> [Brief]:
When you return the data, keep every line exactly as it is and leave out the pictures.

> [Dataset excerpt]:
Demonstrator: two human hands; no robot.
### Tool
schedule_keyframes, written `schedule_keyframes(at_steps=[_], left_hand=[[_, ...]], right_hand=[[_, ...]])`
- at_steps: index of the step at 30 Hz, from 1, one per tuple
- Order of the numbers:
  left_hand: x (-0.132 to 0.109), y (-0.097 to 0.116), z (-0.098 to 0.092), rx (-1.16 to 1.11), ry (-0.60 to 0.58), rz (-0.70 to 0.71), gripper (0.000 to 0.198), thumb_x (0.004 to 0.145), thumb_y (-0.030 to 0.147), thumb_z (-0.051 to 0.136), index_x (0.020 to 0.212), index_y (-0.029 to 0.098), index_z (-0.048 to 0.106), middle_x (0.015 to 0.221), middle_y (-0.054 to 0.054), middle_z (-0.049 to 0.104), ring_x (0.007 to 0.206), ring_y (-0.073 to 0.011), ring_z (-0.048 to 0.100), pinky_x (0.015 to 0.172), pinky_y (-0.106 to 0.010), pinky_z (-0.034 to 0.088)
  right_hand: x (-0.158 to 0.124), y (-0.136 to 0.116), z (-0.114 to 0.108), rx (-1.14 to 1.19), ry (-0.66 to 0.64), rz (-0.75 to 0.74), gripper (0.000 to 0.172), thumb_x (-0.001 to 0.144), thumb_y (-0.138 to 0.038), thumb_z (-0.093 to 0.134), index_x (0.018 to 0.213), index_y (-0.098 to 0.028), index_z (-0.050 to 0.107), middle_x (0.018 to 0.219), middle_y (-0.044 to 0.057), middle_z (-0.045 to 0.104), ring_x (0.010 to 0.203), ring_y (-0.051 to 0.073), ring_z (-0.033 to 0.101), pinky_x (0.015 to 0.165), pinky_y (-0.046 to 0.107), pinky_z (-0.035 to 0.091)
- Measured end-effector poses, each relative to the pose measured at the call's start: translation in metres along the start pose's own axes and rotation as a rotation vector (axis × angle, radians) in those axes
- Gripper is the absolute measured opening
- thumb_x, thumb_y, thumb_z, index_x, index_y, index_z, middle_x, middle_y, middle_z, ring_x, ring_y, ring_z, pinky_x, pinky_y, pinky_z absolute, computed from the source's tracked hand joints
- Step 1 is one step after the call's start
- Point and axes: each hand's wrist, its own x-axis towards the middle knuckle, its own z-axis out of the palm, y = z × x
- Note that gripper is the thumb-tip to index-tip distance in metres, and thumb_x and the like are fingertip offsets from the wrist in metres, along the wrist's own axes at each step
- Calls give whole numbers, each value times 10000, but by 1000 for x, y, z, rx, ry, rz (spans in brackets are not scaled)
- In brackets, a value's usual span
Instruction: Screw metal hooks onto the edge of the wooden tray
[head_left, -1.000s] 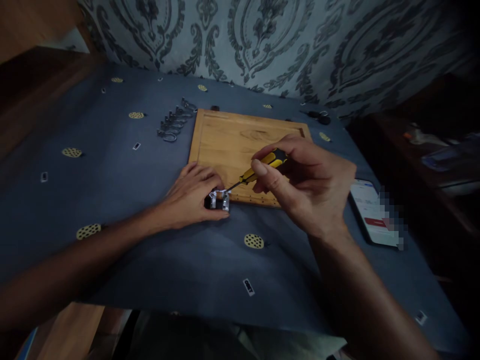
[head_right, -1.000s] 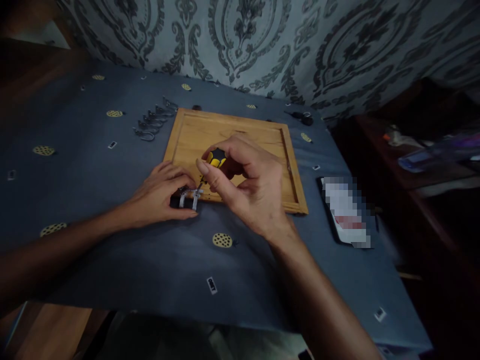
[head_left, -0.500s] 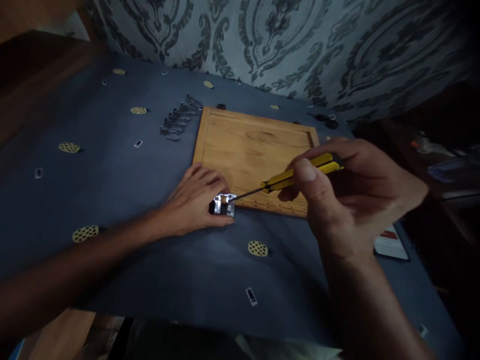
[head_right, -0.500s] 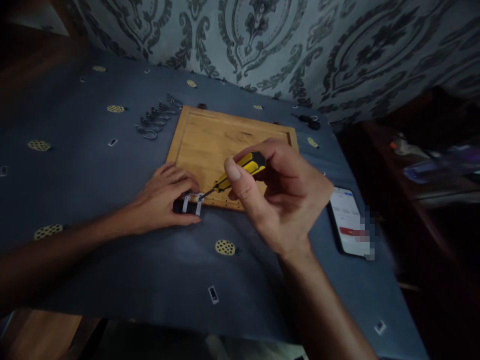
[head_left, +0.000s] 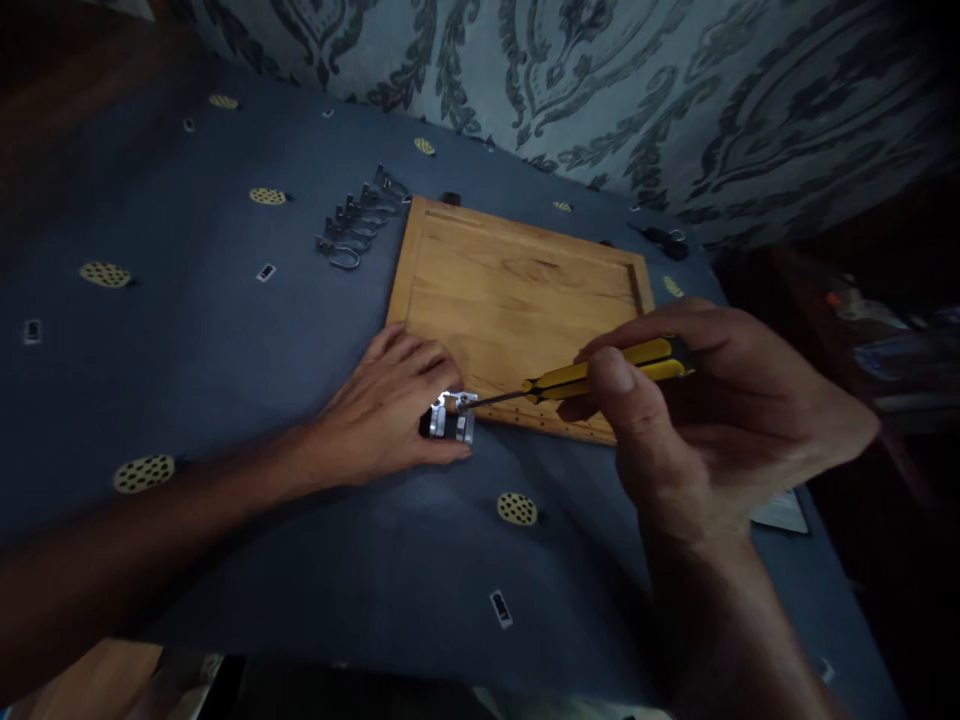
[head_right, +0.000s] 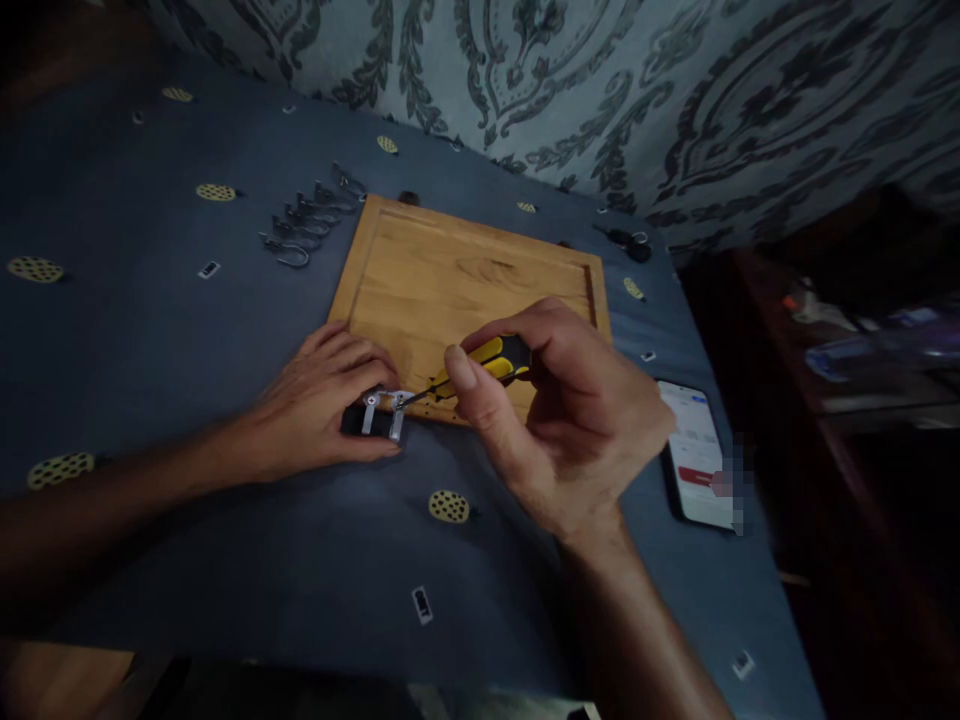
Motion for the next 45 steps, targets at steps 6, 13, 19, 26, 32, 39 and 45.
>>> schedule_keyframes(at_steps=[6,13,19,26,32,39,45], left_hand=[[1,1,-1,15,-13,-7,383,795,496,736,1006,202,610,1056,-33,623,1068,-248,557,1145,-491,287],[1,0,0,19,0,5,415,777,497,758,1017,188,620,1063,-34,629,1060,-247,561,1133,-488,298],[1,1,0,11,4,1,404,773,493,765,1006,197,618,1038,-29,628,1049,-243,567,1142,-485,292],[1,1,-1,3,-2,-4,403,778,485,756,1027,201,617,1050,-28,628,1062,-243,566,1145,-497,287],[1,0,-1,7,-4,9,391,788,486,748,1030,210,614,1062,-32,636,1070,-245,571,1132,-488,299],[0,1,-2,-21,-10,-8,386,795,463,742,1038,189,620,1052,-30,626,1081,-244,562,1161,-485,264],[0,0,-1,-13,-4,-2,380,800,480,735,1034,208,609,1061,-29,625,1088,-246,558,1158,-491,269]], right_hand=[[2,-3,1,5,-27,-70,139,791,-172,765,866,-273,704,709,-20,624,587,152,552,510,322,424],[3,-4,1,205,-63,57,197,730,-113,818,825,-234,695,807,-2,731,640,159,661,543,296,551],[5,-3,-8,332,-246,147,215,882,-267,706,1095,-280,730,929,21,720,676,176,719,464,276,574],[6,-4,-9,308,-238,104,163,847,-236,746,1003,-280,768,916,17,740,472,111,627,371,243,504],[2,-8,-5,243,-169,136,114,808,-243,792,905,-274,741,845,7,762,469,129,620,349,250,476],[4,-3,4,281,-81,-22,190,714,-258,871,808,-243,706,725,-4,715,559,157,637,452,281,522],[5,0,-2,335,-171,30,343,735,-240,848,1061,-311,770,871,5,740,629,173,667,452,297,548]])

> [Problem solution]:
Demonstrator: two human hands; no robot.
### Tool
schedule_keyframes, written `schedule_keyframes(at_steps=[_], left_hand=[[_, ...]], right_hand=[[_, ...]])`
- at_steps: index of the step at 30 Hz, from 1, one per tuple
- Order of the numbers:
  left_hand: x (-0.132 to 0.109), y (-0.097 to 0.116), z (-0.098 to 0.092), rx (-1.16 to 1.11), ry (-0.60 to 0.58), rz (-0.70 to 0.71), gripper (0.000 to 0.198), thumb_x (0.004 to 0.145), thumb_y (-0.030 to 0.147), thumb_z (-0.051 to 0.136), index_x (0.020 to 0.212), index_y (-0.029 to 0.098), index_z (-0.048 to 0.106), middle_x (0.015 to 0.221), middle_y (-0.054 to 0.054), middle_z (-0.049 to 0.104), ring_x (0.007 to 0.206), ring_y (-0.073 to 0.011), ring_z (-0.048 to 0.100), pinky_x (0.015 to 0.172), pinky_y (-0.106 to 0.010), pinky_z (-0.034 to 0.088)
  right_hand: x (-0.158 to 0.124), y (-0.136 to 0.116), z (-0.114 to 0.108), rx (-1.14 to 1.19), ry (-0.66 to 0.64), rz (-0.75 to 0.74), gripper (0.000 to 0.172), thumb_x (-0.001 to 0.144), thumb_y (-0.138 to 0.038), thumb_z (-0.093 to 0.134), index_x (0.018 to 0.213), index_y (-0.098 to 0.028), index_z (-0.050 to 0.107), middle_x (0.018 to 0.219), middle_y (-0.044 to 0.057), middle_z (-0.045 to 0.104), ring_x (0.010 to 0.203), ring_y (-0.051 to 0.073), ring_z (-0.033 to 0.101), pinky_x (0.015 to 0.165), pinky_y (-0.046 to 0.107), pinky_z (-0.035 to 0.091)
- Measured end-effector poses, each relative to the pose measured at the call's start: translation in metres along the start pose's own axes and rotation as a rotation vector (axis × angle, radians) in those axes
- Gripper is the absolute measured opening
- thumb_x, thumb_y, thumb_z, index_x, index_y, index_z, middle_x, middle_y, middle_z, ring_x, ring_y, ring_z, pinky_x, pinky_y, pinky_z absolute, computed from the source's tracked hand joints
- Step 1 is one step after the call's start
- Point and axes: each hand's wrist, its own x-axis towards the middle knuckle, its own z-axis out of the palm, y = z × x
- Note that gripper is the thumb-tip to index-tip distance in metres, and thumb_x and the like are fingertip offsets from the wrist in metres, along the wrist's own axes at each step
- Calls give whole numbers, each value times 10000, but by 1000 for x, y, z, rx, ry, rz (spans in brackets are not scaled)
- In brackets, a value's usual span
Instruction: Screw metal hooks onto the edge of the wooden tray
[head_left, -1.000s] 
[head_right, -1.000s] 
[head_left, -0.500s] 
[head_right, -0.500s] 
[head_left, +0.000s] 
[head_right, +0.000s] 
Motion for the next 45 steps, targets at steps 6, 13, 19, 26, 32, 39 and 45.
>>> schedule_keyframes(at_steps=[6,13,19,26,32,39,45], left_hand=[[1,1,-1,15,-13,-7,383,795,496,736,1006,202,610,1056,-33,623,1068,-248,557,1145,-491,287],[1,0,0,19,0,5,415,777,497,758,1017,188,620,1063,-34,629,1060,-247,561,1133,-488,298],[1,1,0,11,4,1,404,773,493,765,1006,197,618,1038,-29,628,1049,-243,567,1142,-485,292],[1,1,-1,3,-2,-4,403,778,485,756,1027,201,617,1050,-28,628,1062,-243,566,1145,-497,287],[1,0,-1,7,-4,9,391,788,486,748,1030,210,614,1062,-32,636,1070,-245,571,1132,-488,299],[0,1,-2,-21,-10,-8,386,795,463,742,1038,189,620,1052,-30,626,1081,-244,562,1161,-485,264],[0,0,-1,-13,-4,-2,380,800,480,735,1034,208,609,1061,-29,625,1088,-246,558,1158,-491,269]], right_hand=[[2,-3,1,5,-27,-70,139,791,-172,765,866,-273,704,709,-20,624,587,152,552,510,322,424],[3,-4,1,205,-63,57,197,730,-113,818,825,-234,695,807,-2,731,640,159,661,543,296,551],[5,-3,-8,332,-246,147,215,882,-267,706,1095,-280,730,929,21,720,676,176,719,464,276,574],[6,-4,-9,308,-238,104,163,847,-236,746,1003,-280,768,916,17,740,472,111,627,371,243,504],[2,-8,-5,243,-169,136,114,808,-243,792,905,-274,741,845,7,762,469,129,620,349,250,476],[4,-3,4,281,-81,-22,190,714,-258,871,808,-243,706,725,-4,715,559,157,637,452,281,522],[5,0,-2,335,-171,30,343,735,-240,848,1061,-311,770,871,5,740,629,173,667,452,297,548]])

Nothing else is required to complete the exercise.